Rhodes Scholarships make the world a better place
That statement may sound self-serving, but then again, Gerson is stating the obvious. Just take a look at the list of former Rhodes Scholars: Broadcaster Rachel Maddow, author Naomi Wolf, George Stephanopoulos, Michael Kinsley, and of course, Bill Clinton.
The application process for a Rhodes Scholarship is lengthy, and includes five to eight letters of recommendation, a personal essay no longer than 1,000 words, a resume, and a statement of intent (field of study). The four criteria each student must meet was set in 1902 and remain:
- Literary and scholastic achievements (stellar grades).
- The ability to use one's talents to their fullest (enthusiasm and ambition).
- Truth, courage, devotion to duty, sympathy for and protection of the weak, kindliness, unselfishness and fellowship.
- "Moral force of character" and the penchant for leadership.

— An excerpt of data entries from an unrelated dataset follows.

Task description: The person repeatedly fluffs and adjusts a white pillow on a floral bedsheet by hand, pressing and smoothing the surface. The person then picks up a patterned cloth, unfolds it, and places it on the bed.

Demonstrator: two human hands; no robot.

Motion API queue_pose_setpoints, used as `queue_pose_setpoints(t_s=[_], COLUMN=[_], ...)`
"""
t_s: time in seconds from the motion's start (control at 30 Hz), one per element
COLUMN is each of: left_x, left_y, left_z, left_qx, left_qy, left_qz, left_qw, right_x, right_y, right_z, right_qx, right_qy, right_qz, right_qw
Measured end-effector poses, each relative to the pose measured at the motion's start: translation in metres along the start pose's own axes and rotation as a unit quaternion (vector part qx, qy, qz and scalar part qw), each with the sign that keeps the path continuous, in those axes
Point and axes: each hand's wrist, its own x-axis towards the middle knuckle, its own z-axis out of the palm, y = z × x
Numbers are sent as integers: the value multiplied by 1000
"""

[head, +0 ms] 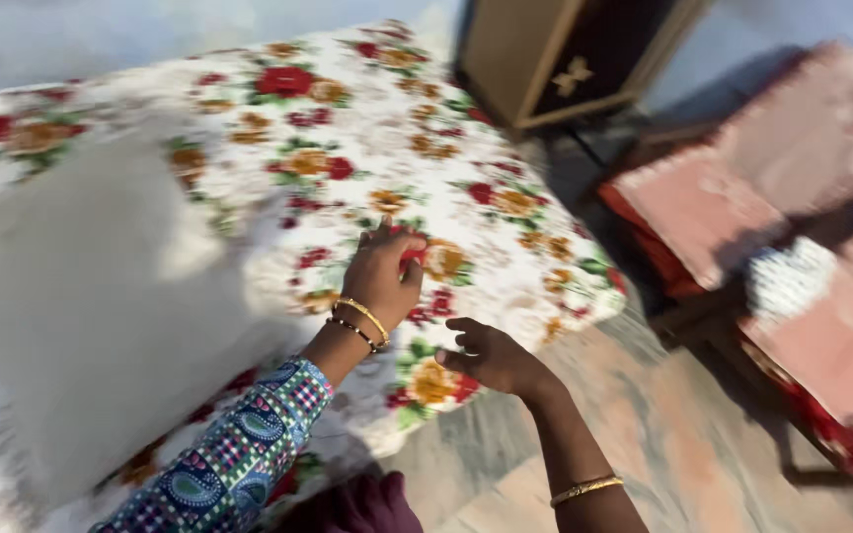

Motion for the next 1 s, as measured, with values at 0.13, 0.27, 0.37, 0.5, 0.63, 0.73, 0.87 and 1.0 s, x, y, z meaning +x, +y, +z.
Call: queue_pose_setpoints(t_s=[0.13, 0.27, 0.37, 0.5, 0.63, 0.73, 0.87, 1.0], left_x=[16, 21, 24, 41, 62, 98, 145, 185], left_y=[47, 90, 113, 140, 175, 197, 215, 220], left_z=[91, 175, 229, 305, 385, 440, 498, 541], left_qx=[-51, -96, -104, -126, -163, -181, -231, -231], left_qy=[-12, -145, -198, -225, -203, -270, -211, -260], left_qz=[177, 187, 189, 229, 257, 223, 250, 224], left_qw=[983, 967, 956, 939, 930, 919, 916, 910], right_x=[-38, -76, -99, -121, -139, -137, -130, -108], right_y=[63, 113, 137, 163, 186, 199, 219, 246], right_z=[-51, -95, -122, -169, -223, -290, -356, -394], right_qx=[45, 61, 118, 153, 141, 146, 123, 188], right_qy=[57, 125, 162, 226, 287, 329, 352, 369], right_qz=[27, 24, 50, 113, 131, 170, 164, 99], right_qw=[997, 990, 978, 956, 938, 918, 913, 905])
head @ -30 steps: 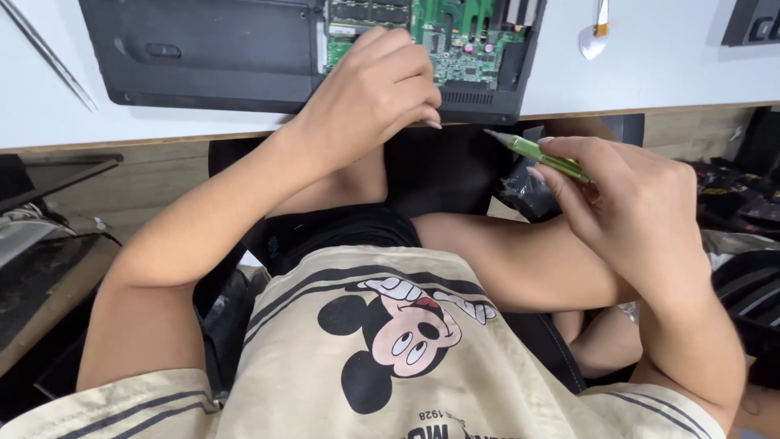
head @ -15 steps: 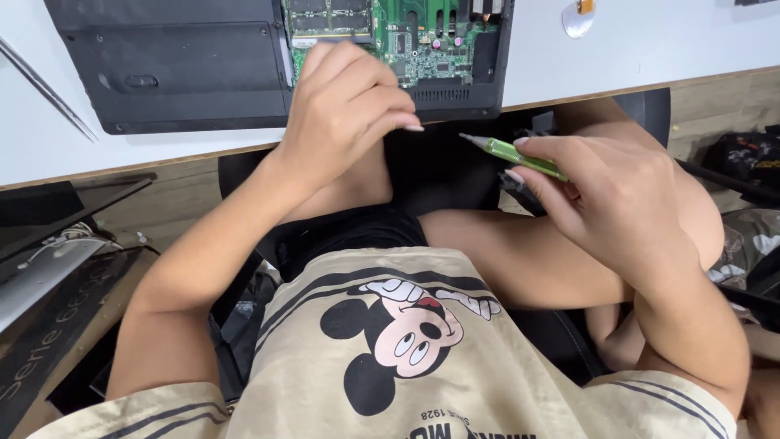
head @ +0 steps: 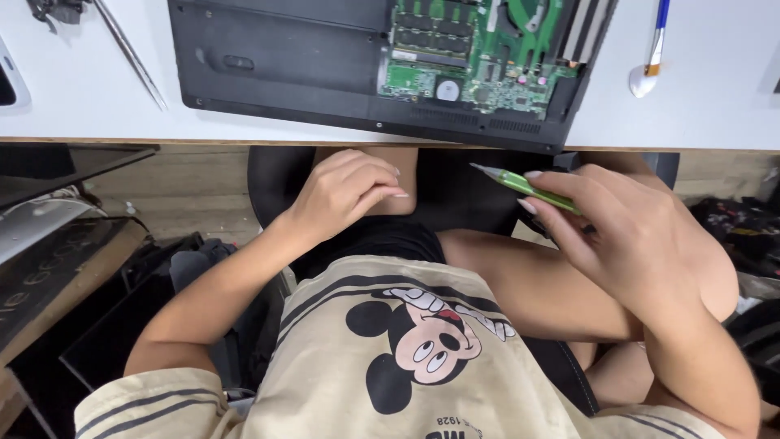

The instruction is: The person cleans the inside of a disassembled laptop with a brush, then uses a green screwdriver to remove screws from the bottom case. They then handle a small cylindrical component and use the screwdriver to work on the motherboard area.

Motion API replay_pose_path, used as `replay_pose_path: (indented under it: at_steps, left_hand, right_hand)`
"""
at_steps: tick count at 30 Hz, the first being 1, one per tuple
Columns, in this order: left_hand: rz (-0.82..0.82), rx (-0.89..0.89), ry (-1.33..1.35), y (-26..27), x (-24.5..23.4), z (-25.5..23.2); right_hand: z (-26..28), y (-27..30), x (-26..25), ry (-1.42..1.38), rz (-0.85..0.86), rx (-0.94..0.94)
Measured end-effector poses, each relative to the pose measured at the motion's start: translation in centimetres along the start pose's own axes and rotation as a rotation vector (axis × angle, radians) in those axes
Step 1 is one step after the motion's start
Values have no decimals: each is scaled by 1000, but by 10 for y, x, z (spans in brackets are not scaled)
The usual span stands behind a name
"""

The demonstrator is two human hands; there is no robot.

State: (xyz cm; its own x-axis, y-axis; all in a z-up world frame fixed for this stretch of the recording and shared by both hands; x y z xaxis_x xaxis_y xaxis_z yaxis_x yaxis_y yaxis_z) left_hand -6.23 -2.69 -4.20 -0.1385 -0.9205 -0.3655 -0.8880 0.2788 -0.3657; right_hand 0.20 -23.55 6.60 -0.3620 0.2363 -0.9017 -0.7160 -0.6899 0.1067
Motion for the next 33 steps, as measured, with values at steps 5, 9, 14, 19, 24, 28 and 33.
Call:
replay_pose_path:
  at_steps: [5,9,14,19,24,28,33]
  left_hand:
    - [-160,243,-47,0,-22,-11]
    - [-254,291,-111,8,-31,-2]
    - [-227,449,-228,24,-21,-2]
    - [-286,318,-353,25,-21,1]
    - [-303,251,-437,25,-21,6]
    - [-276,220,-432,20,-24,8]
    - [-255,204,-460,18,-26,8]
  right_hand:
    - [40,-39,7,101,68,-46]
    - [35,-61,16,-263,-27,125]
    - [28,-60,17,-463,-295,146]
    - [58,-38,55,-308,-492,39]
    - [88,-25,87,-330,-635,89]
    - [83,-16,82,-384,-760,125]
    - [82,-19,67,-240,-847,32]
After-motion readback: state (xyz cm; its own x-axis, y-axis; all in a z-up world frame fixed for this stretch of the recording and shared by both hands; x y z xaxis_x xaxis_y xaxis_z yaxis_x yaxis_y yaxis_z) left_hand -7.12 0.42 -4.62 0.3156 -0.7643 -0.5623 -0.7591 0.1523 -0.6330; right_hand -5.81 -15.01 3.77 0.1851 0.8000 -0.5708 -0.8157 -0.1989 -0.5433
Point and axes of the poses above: each hand's wrist, its own y-axis away from the middle knuckle, its own x-axis out of the palm, z = x × y, the point moved 10 cm from there along -y, towards the middle knuckle, and after that the axes turned 6 degrees about y, right-handed, at the moved point
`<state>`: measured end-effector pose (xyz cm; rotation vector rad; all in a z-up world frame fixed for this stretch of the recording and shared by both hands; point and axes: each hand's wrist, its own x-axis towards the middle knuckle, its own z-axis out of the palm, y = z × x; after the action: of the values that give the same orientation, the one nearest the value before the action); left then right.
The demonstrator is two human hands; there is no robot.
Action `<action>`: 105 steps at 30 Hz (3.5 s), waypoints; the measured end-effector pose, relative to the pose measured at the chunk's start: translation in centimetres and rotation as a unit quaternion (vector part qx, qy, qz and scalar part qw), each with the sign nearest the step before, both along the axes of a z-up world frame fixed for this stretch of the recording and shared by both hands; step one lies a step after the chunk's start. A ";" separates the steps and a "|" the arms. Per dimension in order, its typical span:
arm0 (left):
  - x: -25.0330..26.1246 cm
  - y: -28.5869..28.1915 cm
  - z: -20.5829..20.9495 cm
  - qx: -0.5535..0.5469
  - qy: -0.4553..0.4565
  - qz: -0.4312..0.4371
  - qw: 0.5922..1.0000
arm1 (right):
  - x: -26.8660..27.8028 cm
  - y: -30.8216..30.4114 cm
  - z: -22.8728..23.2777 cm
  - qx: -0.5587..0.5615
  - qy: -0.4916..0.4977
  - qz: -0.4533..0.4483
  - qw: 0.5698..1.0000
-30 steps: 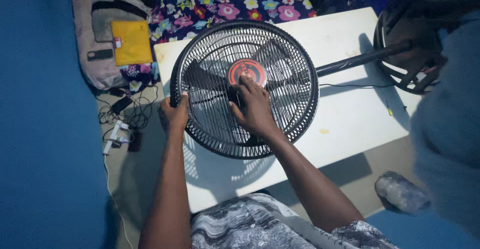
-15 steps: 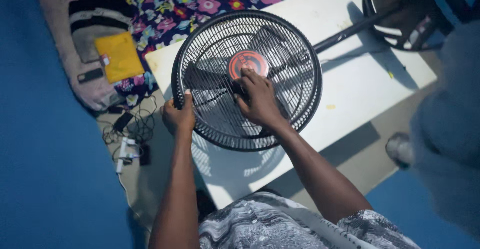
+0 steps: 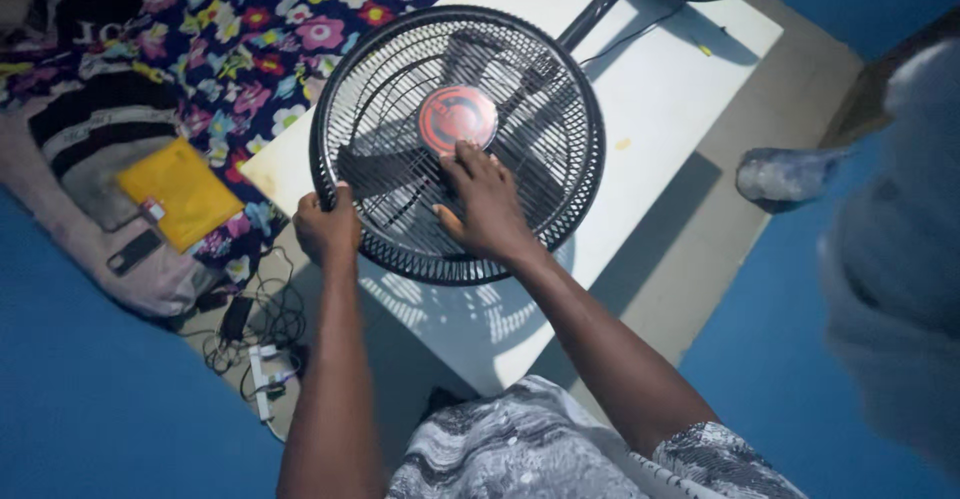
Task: The person assembles an electric fan by attaching the fan blades to the motor hub, then placing and securing the front grille over the blades. They use a screwdriver to tighten screws on the grille to complete the assembly.
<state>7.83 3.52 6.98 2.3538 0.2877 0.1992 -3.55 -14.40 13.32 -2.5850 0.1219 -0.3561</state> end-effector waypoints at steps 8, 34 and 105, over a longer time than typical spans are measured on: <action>1.2 0.1 -0.1 -0.097 0.053 0.016 0.994 | -0.1 -0.1 0.2 0.027 0.011 0.006 1.000; 15.1 -3.9 1.1 -0.038 0.064 -0.236 0.969 | 5.2 5.7 2.3 -0.021 -0.024 -0.289 0.957; 17.3 -5.6 2.4 -0.041 0.124 -0.309 0.942 | 6.0 6.5 2.2 -0.004 0.004 -0.319 0.948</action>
<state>25.17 -2.03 9.37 2.2649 -0.3256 -0.4054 2.42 -7.89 15.56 -2.4928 0.9710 -0.5721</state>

In a brief e-mail exchange, Gerson explained that as the criteria was written over a century ago and in a different language, the selection criteria has seen some modest reinterpretation over the years, but Rhodes Trust remains true to Cecil Rhodes' vision to seek "outstanding young people who have excelled in scholarship and who show great promise for future leadership in ways that will make the world better."
While fraudulent applications are "exceedingly rare," considering the amount of references and "many checks in our system," writes Gerson, they do happen. Just this May, 23-year-old Adam Wheeler applied for a Rhodes Scholarship under false credentials.
Wheeler was attending Harvard University at the time, having sneaked his way into the Ivy League university after forging perfect grades from MIT (which he did not attend). Wheeler now faces up to 50 years in prison on charges of identity fraud and larceny. It was Wheeler's application for a Rhodes Scholarship that was his undoing -- why he wasn't content with going to Harvard under what prosecutors say was false pretenses we will never know.
Given the great prestige of a Rhodes Scholarship, it is not surprising people try to fake it. But if you're going to make the world a better place, it's best to be honest about it. In July, Duke University suspended Dr. Anil Potti, an associate professor, researcher and cancer scientist, after it was revealed Potti lied on his resume about being a Rhodes Scholarship recipient. All Duke U. had to do was consult this public list of yearly winners when Potti was interviewed.
Potti's credentials came into question when three separate clinical trials failed to duplicate his 2007 cancer research results. Duke University has been investigating Potti's claims for a month, perhaps delaying its findings for fear of embarrassment. The only punitive measures taken against Potti have been the suspension of payments from a $729,000 grant from the American Cancer Society. Considering Adam Wheeler faces up to 50 years in prison for identity fraud, it will be interesting to see what happens to Potti in the scientific community.
Moral of the story? If you try really hard, and still don't make it as a Rhodes Scholarship recipient, don't cheat -- it's not the Rhodes way, and you'll get caught sooner or later. There is more than one way to make the world a better place, and financial stability can be reached through job opportunities in America's science and technology sector.